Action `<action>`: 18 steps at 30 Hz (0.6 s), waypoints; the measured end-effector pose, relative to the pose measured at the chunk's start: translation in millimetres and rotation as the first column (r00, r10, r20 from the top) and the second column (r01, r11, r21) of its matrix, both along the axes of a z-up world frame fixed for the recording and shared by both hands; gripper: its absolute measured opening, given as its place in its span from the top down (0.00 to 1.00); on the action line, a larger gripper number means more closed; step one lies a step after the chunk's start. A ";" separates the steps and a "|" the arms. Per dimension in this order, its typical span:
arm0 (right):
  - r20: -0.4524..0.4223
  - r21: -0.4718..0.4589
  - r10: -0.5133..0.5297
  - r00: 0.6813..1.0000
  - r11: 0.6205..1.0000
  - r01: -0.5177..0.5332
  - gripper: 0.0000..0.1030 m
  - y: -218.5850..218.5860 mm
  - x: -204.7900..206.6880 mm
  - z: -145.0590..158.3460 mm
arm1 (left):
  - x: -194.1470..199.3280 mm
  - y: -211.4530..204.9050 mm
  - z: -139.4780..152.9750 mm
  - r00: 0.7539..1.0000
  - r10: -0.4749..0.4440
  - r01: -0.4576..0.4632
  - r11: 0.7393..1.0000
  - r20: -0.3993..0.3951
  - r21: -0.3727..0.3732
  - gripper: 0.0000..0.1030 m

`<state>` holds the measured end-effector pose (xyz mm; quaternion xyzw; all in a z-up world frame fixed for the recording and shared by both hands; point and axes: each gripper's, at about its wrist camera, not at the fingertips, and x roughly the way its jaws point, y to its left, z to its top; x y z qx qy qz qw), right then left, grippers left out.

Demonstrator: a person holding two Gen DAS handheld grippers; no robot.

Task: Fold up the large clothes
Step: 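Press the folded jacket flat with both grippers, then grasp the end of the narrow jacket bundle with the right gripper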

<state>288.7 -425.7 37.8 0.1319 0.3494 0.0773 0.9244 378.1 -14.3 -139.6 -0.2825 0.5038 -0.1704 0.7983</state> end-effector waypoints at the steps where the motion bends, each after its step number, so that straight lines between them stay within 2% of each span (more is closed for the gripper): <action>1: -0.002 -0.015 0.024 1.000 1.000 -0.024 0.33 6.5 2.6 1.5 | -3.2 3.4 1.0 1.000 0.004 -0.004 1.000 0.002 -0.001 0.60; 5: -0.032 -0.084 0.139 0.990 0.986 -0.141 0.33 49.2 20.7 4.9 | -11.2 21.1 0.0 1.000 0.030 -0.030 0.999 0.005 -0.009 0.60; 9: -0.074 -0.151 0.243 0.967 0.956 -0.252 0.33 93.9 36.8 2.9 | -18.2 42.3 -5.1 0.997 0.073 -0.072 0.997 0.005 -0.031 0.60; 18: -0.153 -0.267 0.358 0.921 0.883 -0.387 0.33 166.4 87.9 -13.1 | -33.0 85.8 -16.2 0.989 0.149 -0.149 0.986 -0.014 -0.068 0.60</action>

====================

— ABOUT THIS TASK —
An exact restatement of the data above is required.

— YOUR SOLUTION —
Action `<action>`: 18 steps at 30 Hz (0.6 s), waypoints; the measured end-effector pose, relative to the pose measured at the chunk's start: translation in millimetres and rotation as the first column (r00, r10, r20 from the top) and the second column (r01, r11, r21) of its matrix, both along the axes of a z-up world frame fixed for the recording and shared by both hands; gripper: its absolute measured opening, given as its place in its span from the top down (0.00 to 1.00); on the action line, a larger gripper number means more closed; step one lies a step after the chunk's start. A ";" separates the steps and a "|" the arms. Per dimension in this order, its typical span:
arm0 (right):
  - r20: -0.4524..0.4223
  - r21: -0.4718..0.4589
  - r10: -0.5133..0.5297
  - r00: 0.6813..1.0000
  - r11: 0.6205..1.0000
  - r01: -0.5177..0.5332
  - gripper: 0.0000..0.1030 m
  - y: -218.5850..218.5860 mm
  - x: -204.7900..206.6880 mm
  - z: -145.0590..158.3460 mm
arm1 (left):
  - x: -194.1470..199.3280 mm
  - y: -211.4530..204.9050 mm
  - z: -139.4780..152.9750 mm
  - r00: 0.7539..1.0000
  - r10: -0.4749..0.4440
  - r01: -0.4576..0.4632
  - r11: 0.7393..1.0000
  - r20: -0.3993..0.3951
  - r21: -0.3727..0.3732
  - gripper: 0.0000..0.1030 m

`<state>` holds the measured end-effector pose (xyz mm; quaternion xyzw; all in a z-up world frame fixed for the recording and shared by both hands; point and axes: each gripper's, at about its wrist camera, not at the fingertips, and x roughly the way its jaws point, y to its left, z to its top; x y z qx qy qz qw), right then left, grippers left out.

Demonstrator: a person holding two Gen DAS handheld grippers; no robot.

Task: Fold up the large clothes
Step: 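Press the folded jacket flat with both grippers, then grasp the end of the narrow jacket bundle with the right gripper
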
<state>288.7 -425.7 37.8 0.1319 0.3494 0.0773 0.9244 378.1 -14.3 -139.6 -0.2825 0.5038 -0.1704 0.7983</state> end-effector waypoints at the steps where the motion bends, each after its step number, so that straight lines between them stay within 2% of each span (more is closed for the gripper): <action>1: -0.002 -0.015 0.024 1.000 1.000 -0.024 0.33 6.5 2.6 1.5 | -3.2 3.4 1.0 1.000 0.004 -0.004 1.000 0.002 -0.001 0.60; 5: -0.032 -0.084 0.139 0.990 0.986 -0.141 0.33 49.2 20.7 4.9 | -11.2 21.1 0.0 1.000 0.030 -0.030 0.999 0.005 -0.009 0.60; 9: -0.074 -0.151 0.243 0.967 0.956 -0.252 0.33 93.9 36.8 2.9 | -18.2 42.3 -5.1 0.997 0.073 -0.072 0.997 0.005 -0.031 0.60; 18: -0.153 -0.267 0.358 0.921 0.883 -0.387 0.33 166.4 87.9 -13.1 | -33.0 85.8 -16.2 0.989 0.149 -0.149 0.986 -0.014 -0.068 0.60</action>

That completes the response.